Barney was tempted by the thought of thousands of pounds, and the plan seemed to have been thought out well enough. ‘What a daft question,’ he said. ‘Course I want to be in.’

‘So,’ Seamus said, ‘all you’ve got to do is keep out of sight while we deal with the guards and then pull in behind the van with the engine running. We’ll be in and out in no time and it’ll be as easy as that.’

Barney felt the beginnings of excitement at the
thought of it. The sick feeling and the fear had been replaced by exhilaration as each raid was planned and executed perfectly. He thought it the easiest way in the world to make lots of cash. He knew Maria wouldn’t see it like that at all, but she needn’t ever hear one whisper about any of it.

‘All right?’ Seamus rapped out.

‘You bet,’ Barney replied. ‘Jesus, I can hardly wait.’

Maria was so weary by the time the train pulled into the station at Dun Laoghaire that she could hardly think straight. Once out of it, she followed the mass of people, who seemed to know where they were going. The size of the ferry unnerved her, but not as much as the grey scummy water lapping against it, or the vast sea, stretching out in the distance, that the ferry would be travelling across. She boarded with great trepidation.

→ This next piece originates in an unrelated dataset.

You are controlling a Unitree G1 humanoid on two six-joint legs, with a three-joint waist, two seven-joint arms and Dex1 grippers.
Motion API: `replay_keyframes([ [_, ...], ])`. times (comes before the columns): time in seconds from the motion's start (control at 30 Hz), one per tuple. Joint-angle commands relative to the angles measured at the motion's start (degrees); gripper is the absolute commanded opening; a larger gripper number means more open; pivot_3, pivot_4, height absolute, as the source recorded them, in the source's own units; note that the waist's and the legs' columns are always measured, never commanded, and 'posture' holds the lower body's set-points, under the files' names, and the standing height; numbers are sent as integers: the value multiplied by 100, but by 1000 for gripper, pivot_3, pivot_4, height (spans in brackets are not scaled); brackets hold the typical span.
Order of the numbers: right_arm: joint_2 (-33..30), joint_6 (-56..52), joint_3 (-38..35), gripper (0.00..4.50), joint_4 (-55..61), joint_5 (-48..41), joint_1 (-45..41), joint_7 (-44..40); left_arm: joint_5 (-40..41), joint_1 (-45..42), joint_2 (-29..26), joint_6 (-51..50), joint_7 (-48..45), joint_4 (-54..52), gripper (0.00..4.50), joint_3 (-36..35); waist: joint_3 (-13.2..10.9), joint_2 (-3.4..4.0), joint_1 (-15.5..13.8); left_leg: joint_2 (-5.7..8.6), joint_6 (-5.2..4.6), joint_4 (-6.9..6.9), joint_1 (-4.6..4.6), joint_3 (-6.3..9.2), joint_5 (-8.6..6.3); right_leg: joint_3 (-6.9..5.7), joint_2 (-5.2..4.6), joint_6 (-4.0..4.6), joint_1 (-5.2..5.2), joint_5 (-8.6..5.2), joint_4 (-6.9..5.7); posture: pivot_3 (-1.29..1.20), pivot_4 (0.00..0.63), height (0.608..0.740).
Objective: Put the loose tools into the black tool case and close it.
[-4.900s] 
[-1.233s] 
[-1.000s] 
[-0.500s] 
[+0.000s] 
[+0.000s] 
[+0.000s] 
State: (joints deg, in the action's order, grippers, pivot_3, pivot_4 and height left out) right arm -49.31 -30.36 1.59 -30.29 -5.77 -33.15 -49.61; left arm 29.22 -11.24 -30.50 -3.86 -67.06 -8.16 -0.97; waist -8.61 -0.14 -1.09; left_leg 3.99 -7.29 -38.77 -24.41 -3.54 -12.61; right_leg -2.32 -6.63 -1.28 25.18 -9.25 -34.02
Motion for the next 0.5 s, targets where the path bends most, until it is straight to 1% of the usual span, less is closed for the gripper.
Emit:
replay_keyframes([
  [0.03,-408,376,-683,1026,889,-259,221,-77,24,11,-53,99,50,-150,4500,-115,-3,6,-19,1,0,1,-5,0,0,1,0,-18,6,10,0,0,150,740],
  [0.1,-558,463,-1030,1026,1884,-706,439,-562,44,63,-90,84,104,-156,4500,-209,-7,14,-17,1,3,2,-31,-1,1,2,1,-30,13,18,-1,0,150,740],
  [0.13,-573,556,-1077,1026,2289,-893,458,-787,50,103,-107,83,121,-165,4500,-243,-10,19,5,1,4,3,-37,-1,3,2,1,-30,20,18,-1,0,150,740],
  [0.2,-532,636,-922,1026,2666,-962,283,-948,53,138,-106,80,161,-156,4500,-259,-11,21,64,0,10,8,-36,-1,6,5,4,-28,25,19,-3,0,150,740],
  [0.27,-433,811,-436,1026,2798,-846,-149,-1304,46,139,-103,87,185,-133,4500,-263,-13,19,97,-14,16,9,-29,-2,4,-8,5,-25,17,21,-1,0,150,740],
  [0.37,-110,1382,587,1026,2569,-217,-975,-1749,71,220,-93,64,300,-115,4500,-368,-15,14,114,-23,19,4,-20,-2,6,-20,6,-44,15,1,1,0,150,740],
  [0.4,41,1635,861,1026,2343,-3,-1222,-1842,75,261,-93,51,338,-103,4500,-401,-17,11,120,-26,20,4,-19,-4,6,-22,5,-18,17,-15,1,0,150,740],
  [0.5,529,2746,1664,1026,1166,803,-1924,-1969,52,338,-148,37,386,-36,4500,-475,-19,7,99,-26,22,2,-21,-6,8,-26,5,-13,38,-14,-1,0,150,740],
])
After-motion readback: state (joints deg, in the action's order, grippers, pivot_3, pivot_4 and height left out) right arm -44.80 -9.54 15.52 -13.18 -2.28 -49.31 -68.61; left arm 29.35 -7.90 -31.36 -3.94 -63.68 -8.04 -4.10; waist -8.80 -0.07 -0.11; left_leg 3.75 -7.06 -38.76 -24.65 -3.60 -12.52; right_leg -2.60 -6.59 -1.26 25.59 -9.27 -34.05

All her life she had been surrounded by boats—not boats such as these, of course, though now the Foyle was full of boats of all sizes and shapes—but she had never been on a boat before, either large or small. She had a more than healthy respect for the sea, bordering on fear, and she had never learnt to swim. She looked at the mass of passengers on board and wondered how the boat ever kept afloat.